It goes on all day. I go into a stationery store and bump my head on a sac of soccer balls hanging from the ceiling. I pass through a shopping zone and have to sift my way through embroidered smocks, soccer jerseys and jeans suspended over the sidewalk. I enter the market and all but gash my forehead on a low-mounted swath of sheet metal. Elsewhere in markets I nearly get garroted by the taut rope holding a vendor’s tarp. Walking the sidewalk, roof eaves threaten to raise goose eggs. Even at home I can’t catch a break; entering the kitchen requires bending over, same with the bathroom.

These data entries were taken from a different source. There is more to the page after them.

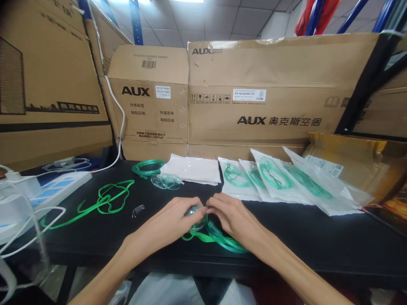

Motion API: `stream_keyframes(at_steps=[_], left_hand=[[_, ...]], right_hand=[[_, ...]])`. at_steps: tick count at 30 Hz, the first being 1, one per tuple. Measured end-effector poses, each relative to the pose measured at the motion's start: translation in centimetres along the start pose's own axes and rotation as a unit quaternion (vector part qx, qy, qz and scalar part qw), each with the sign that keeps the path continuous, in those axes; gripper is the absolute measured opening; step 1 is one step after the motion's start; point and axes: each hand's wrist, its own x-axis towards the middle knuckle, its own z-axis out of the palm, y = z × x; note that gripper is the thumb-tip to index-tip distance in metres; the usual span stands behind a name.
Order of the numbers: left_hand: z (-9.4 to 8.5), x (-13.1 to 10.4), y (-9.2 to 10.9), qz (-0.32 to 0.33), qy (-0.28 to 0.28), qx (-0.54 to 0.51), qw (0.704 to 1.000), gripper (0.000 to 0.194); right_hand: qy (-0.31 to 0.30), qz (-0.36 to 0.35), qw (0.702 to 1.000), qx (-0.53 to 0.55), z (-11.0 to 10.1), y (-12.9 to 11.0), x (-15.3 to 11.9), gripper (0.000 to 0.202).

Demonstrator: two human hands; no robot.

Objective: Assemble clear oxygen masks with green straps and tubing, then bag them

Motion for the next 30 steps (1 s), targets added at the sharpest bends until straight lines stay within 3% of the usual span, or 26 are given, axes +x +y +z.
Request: stream_keyframes(at_steps=[5,9,13,20,25,30], left_hand=[[0.0,-0.2,0.0,0.024,-0.002,0.031,0.999,0.035],[-1.9,-0.4,-0.2,0.038,0.024,0.072,0.996,0.028],[-3.7,-0.5,-1.2,0.003,0.062,0.083,0.995,0.034],[-2.7,-0.3,-1.4,-0.004,0.041,0.076,0.996,0.039],[-2.8,-0.2,-1.6,0.027,0.071,0.095,0.993,0.039],[-2.1,-0.1,-0.6,0.084,0.094,0.127,0.984,0.034]], right_hand=[[-0.024,0.001,1.0,0.005,0.3,0.8,-0.1,0.029],[-0.027,0.034,0.999,-0.007,0.0,1.6,-0.4,0.029],[-0.03,0.054,0.998,-0.02,-0.2,1.2,-0.2,0.026],[-0.029,0.061,0.997,-0.046,-1.6,0.2,0.1,0.03],[0.024,0.09,0.989,-0.112,-4.5,-0.2,-4.2,0.03],[0.017,0.109,0.982,-0.153,-4.9,-1.8,-9.5,0.032]])
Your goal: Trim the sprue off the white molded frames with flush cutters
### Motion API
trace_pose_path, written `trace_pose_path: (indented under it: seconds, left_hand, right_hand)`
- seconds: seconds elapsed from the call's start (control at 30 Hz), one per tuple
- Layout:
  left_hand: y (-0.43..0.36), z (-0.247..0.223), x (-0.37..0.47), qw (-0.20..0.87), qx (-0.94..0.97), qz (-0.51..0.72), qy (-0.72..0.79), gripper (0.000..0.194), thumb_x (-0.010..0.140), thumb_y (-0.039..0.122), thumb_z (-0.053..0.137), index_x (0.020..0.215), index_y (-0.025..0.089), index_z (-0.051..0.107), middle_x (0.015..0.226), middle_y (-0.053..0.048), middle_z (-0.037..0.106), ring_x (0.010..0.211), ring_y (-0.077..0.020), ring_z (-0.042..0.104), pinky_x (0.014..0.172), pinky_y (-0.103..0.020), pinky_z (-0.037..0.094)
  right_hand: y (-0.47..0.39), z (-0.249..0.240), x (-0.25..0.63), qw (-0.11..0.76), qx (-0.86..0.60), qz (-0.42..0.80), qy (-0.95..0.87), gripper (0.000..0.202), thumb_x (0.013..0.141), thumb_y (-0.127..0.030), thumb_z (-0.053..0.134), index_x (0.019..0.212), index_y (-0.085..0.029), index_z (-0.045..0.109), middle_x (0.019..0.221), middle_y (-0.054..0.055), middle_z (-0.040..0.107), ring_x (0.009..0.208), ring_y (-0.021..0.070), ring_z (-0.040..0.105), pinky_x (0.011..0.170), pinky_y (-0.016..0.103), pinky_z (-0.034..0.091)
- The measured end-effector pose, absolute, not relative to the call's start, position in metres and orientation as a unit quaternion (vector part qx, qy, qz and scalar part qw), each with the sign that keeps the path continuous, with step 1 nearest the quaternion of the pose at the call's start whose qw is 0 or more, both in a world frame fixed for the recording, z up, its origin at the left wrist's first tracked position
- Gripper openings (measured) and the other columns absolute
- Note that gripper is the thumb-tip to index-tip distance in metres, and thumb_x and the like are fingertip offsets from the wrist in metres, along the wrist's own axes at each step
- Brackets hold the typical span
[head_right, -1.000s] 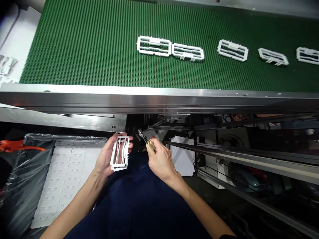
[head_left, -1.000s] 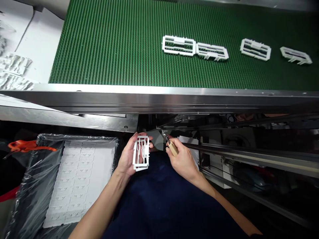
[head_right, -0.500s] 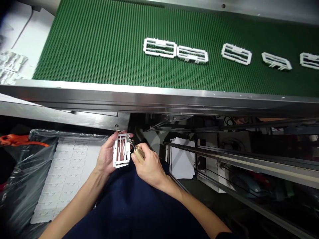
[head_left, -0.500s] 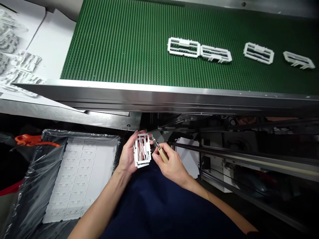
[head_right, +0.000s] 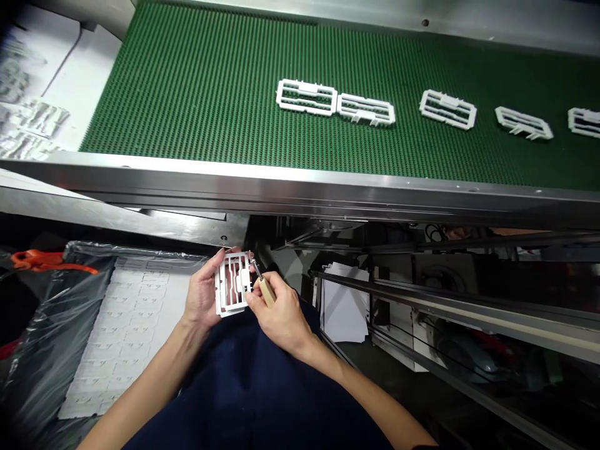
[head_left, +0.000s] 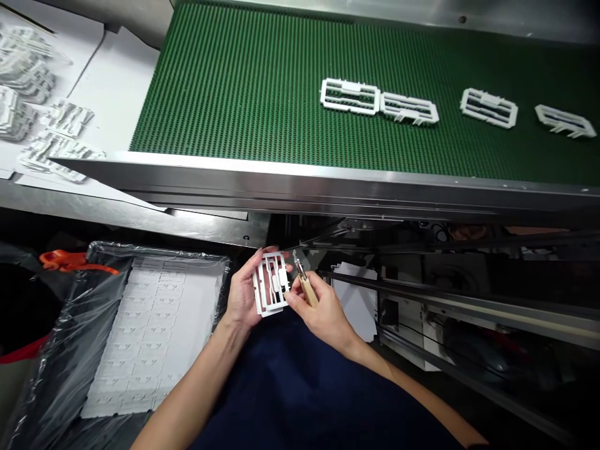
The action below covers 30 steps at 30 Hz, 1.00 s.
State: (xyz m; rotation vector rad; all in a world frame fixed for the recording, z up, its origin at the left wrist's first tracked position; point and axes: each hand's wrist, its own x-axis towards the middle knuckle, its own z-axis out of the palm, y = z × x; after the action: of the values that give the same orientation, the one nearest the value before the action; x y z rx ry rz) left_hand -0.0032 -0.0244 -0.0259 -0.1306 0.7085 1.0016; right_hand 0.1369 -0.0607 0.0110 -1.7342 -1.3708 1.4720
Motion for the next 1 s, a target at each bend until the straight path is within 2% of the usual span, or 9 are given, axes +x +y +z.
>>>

At just under six-feet-tall, I’m often too big for Mexico. It’s not that there are no men and women of that height, there are, but they are a towering minority. (And I suspect they all end up like my current host dad: with their shoulders perpetually turned in and down.) The rest of the population glides under the hazards of the tall. Heck, every morning they hang the clothes and tether those tarps that I now duck under. Yet, there is an exception. A curious exception.
In the three months into since I arrived in Mexico, I’ve covered some ground. I’ve visited eight Mexican states—Puebla, Guanajuato, Districto Federal, Oaxaca, Veracruz, Guerrero, Michoacán and, now, Chiapas—and spent the night in all but one of them. Naturally, I’ve used the bathrooms in each of those seven. In some cases, I’ve sampled a wide variety of facilities. And you know what? I can only remember one shower whose head was mounted below the top of mine. (These are the kinds of things I remember.)
I remember my first encounter: San Miguel de Allende, Guanajuato, 7:30 a.m. on November 22nd. I entered the shower a cynic, closed to the possibilities of the water closet, carrying a lifetime of subconscious resentment for chest-spraying shower heads. I left an optimist, a spring in my step. After all, if Mexico can do it, why can’t we?
I’m not sure how this state of affairs developed, but I have a good guess. If it’s right, then the difference is rather ironic. I assume that water pressure in Mexico is generally weaker therefore shower heads are mounted to take advantage of gravity. In the U.S., thanks to our high water pressure, we have shower heads that pound our breasts with water. We’re the country of Tall & Large. We’ve produced Wilt Chamberlain and Shaquille O’Neal. Why can’t I shower standing up straight?